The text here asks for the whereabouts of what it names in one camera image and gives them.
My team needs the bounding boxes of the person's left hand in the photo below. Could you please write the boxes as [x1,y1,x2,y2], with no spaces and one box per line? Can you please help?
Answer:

- - - - - - -

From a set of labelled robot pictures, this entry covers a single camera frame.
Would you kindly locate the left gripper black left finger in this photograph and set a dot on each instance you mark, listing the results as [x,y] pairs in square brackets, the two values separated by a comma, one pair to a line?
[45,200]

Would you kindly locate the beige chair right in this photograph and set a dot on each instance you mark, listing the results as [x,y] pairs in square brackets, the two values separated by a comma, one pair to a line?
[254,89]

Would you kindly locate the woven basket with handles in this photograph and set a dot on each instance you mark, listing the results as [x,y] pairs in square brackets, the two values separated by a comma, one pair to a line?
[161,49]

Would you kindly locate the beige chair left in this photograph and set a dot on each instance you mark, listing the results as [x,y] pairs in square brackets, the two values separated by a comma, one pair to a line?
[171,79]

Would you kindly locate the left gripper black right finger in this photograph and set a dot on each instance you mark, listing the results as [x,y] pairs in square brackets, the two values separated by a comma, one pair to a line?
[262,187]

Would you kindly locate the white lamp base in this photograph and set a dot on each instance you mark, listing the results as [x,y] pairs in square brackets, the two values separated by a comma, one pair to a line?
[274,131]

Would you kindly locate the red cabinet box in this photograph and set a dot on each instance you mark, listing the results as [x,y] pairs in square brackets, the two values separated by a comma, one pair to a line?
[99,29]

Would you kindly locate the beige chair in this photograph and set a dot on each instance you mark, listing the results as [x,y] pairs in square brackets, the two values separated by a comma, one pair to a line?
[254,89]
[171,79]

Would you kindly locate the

- - - - - - -

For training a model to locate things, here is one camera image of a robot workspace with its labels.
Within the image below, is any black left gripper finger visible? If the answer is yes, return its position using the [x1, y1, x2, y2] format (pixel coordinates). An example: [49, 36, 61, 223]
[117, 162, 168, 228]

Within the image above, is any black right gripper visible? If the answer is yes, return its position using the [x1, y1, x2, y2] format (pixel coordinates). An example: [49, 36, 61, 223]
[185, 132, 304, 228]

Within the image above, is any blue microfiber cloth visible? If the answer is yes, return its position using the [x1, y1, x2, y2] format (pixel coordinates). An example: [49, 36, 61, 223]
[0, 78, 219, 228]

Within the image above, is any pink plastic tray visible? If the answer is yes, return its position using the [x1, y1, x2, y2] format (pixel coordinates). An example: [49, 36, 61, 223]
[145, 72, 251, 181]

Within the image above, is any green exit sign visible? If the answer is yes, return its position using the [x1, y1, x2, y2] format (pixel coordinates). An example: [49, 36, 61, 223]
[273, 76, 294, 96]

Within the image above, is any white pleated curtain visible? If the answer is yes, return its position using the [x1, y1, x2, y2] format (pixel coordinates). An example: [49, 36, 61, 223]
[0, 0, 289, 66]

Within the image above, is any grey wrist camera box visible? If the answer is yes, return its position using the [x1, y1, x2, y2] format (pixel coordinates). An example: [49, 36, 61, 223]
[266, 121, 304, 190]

- - - - - - -

→ **Action item**: Above are records; count the lines among them that include the word "robot", and give only the number.

→ **Answer space**: 2